[Your goal] Drop every image, then reproduce the data exactly as given.
Start of Block
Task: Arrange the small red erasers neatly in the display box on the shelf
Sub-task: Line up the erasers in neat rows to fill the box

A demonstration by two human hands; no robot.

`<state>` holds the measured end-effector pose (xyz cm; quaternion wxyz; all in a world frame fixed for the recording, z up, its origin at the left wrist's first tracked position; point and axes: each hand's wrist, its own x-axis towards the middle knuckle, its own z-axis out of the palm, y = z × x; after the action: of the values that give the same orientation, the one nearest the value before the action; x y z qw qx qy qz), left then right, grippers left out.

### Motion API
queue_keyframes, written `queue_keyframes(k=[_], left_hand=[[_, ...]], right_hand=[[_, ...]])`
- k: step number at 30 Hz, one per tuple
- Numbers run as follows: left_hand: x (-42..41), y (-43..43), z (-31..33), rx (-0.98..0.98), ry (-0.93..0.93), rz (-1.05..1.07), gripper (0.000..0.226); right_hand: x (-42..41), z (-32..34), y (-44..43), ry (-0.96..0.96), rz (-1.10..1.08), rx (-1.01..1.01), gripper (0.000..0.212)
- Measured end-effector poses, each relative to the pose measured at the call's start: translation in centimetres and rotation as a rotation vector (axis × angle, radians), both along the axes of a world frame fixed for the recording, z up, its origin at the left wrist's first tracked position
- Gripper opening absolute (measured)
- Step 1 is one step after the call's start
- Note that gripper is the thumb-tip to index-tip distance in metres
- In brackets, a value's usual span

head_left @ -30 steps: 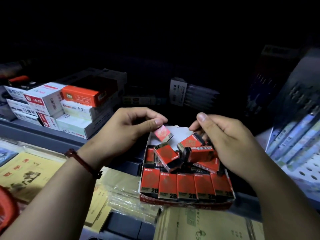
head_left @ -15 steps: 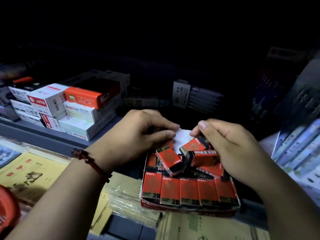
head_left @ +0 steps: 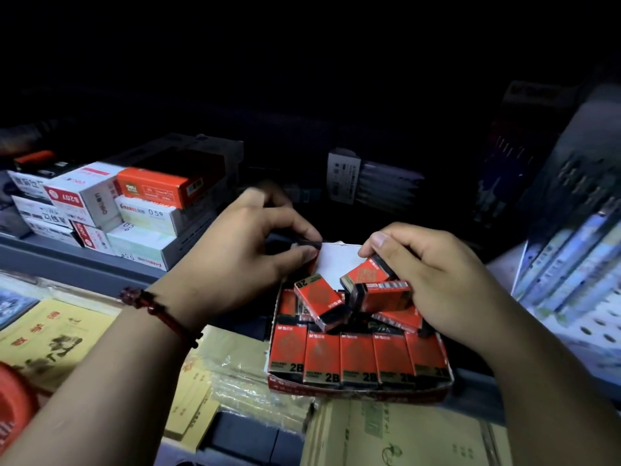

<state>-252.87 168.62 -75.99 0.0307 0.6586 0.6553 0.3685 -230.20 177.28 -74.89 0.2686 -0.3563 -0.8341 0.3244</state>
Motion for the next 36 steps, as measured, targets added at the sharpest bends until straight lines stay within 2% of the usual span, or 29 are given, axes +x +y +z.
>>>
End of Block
[Completed exercise]
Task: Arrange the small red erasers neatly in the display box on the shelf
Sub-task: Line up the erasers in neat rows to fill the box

A demonstration by two human hands; no robot.

`<state>` holds the measured end-effector pose (xyz cm; quaternion wxyz; all in a world frame fixed for the recording, z up, its origin at the left wrist's first tracked position; point and axes: each hand's wrist, its own x-axis towards the middle knuckle, its own z-axis out of the palm, y = z × x; after the action: of the values that give the same orientation, the one nearest the value before the action; x y z qw qx qy qz), left then right, grippers left out.

### Motion API
queue_keyframes, written `queue_keyframes(k=[_], left_hand=[[_, ...]], right_hand=[[_, ...]])`
- k: step number at 30 Hz, one per tuple
- Numbers run as follows: left_hand: x (-42..41), y (-43..43), z (-31..33), rx (-0.98..0.98), ry (-0.93..0.93), rz (-1.05..1.07), gripper (0.000..0.226); right_hand: x (-42..41), z (-32..34), y (-44..43), ry (-0.96..0.96), rz (-1.10..1.08), rx (-1.01..1.01), gripper (0.000..0.212)
- Measured end-effector poses, each relative to the pose measured at the call's start: translation in centimetres and rotation as a rotation vector (axis × angle, radians), both along the axes of a world frame fixed for the recording, z up, its origin at the left wrist's first tracked position
- Gripper opening absolute (measured)
- Step 1 is one step after the call's start
- Note that gripper is the thumb-tip to index-tip distance in metres
- In brackets, a value's usual span

head_left @ -30 steps: 
head_left @ -15 steps: 
head_left @ +0 steps: 

<state>-252.87 168.62 -75.99 0.0307 0.6586 0.6553 0.3685 -230.20 177.28 -74.89 0.2686 -0.3563 -0.8341 0.3244</state>
Motion for the next 36 steps, as measured, targets added at the sharpest bends until straight lines stay within 2% of the usual span, or 29 are given, axes +x +y +z.
>>>

A complete answer has now been given.